The 300 lb. man beast of a trainer popped his protégé on the forehead with his palm and then waved his sausage finger in his face. “You’d better listen to me good, Mister. I’d better not hear another lame ass excuse come out of your mouth. Show up on time, get your ass in gear, and get ready to exercise. You really think Vince McMahon or Dixie Carter are going to hire you if you keep coming up with bullshit excuses?!”

“I’m sorry, coach, it is what it is,” said Josh, for lack of a better way to sooth his teacher’s nerves.

The enraged behemoth grabbed Josh Tweed by the shirt and rammed him back into one of the turnbuckles, eliciting a response of quick breathing, wide eyes, and stuttering from his pupil. “No, you son of a bitch!
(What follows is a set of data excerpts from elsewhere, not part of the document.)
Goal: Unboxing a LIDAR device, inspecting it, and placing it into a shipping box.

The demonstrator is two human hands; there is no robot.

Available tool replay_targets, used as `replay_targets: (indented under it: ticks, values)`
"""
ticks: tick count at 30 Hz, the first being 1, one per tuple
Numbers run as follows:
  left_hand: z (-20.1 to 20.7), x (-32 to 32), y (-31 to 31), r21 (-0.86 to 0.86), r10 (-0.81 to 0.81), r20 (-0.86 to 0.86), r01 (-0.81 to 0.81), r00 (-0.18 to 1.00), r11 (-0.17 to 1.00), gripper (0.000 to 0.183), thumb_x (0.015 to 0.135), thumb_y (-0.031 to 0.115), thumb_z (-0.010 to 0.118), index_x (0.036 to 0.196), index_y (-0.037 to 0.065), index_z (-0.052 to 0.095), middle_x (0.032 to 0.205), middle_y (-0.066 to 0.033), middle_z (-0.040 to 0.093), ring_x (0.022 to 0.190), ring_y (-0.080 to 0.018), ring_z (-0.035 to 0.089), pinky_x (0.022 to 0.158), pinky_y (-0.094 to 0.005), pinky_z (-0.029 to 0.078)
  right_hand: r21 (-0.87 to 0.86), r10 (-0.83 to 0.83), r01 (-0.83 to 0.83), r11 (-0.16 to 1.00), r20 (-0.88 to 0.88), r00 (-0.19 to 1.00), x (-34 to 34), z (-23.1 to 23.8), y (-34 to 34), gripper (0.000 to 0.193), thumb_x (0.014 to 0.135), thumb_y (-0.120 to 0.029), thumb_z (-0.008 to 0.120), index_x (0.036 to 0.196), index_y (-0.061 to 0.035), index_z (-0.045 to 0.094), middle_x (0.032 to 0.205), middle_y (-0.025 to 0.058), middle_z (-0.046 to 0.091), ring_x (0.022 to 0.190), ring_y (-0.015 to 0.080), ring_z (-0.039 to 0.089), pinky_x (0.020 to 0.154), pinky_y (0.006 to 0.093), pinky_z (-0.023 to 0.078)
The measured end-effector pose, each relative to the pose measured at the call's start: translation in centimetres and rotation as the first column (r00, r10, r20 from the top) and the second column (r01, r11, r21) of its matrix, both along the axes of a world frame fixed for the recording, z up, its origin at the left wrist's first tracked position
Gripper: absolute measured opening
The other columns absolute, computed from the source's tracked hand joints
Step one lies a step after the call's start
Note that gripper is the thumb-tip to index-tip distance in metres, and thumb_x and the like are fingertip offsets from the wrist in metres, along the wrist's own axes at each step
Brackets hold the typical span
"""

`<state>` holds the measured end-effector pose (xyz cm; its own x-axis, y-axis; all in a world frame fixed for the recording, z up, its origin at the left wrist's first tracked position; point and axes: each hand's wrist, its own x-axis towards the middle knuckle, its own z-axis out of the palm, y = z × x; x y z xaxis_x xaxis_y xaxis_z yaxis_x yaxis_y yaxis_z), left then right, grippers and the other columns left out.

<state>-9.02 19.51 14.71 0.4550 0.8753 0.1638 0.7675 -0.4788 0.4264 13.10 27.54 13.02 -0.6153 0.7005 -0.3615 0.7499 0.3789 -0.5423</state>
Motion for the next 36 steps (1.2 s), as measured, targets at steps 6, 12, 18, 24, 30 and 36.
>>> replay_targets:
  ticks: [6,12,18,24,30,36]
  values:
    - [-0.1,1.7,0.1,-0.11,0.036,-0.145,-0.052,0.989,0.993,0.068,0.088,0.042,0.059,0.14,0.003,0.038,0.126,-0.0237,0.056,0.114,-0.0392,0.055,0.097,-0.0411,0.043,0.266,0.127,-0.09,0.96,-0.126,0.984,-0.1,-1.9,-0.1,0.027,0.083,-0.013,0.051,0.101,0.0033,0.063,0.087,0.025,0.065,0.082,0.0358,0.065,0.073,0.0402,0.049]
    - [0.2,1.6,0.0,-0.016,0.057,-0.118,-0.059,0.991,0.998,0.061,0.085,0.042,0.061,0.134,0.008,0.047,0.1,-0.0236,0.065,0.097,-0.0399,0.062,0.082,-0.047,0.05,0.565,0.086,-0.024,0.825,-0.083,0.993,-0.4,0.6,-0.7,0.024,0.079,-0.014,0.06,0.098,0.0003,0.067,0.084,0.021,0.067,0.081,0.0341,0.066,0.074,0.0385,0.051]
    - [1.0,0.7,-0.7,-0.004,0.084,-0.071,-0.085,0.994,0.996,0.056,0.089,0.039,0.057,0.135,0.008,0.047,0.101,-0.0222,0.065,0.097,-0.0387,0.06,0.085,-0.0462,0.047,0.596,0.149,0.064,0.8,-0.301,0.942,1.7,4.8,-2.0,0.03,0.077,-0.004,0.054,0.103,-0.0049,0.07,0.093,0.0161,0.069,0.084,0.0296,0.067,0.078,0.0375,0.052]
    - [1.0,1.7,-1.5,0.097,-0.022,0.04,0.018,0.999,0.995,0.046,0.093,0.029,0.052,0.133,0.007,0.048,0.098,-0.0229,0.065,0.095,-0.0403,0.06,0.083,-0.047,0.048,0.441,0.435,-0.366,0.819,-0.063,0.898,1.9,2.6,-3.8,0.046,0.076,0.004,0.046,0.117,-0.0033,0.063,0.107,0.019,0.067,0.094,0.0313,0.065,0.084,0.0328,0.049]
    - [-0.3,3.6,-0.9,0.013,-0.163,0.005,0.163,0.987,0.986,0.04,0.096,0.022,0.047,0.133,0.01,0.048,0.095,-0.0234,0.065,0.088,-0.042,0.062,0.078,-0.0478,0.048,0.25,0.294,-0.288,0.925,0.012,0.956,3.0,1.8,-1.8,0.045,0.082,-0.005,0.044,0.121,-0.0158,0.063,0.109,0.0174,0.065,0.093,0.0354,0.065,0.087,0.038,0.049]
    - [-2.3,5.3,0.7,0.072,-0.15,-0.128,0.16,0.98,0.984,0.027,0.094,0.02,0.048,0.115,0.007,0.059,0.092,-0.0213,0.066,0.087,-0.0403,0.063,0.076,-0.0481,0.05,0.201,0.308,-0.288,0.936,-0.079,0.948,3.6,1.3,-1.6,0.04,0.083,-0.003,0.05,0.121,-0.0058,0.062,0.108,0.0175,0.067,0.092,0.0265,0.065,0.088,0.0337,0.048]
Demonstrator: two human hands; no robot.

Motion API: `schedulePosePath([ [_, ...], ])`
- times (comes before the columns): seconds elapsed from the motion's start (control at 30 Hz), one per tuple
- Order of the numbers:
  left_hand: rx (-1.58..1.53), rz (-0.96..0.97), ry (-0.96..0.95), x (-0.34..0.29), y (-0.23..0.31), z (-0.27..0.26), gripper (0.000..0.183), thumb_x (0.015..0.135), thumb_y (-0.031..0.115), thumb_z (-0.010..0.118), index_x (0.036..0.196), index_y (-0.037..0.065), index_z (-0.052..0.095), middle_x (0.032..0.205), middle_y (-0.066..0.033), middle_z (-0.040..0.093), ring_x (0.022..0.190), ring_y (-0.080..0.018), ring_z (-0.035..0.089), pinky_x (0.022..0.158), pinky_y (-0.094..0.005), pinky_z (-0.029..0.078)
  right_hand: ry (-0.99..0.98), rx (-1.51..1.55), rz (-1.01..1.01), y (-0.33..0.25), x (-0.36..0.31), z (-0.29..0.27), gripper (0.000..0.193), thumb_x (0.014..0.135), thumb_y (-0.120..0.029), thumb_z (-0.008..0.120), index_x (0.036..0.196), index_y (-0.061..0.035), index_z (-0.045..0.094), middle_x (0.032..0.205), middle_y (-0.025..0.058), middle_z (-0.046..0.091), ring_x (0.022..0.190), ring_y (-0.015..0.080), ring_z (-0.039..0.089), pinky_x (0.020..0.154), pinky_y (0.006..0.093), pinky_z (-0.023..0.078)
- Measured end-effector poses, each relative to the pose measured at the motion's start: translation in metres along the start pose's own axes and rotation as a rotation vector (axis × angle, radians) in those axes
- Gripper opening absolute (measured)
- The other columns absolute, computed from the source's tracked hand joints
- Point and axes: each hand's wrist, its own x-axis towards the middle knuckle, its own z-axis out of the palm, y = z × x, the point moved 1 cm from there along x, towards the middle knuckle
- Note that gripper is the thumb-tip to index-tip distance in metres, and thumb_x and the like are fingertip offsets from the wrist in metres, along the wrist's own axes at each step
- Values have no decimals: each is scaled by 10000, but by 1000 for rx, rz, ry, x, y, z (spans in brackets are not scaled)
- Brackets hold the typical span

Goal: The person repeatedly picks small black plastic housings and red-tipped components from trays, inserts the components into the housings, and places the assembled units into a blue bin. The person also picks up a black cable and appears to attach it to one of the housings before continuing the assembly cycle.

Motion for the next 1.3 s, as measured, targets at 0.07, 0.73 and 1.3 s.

It’s not like that at all! One of these days I’m going to break you! And when you break, I doubt you’ll ever fuck up again! Do you understand me?!” For good measure, Karl slapped Josh across the face with his meaty palm. “I said do you understand me?!”

“Okay, okay! It’s cool, Mr. Wight! It’s all good! Just let me go and don’t hurt me!” said Josh in a rushed, wimpy voice.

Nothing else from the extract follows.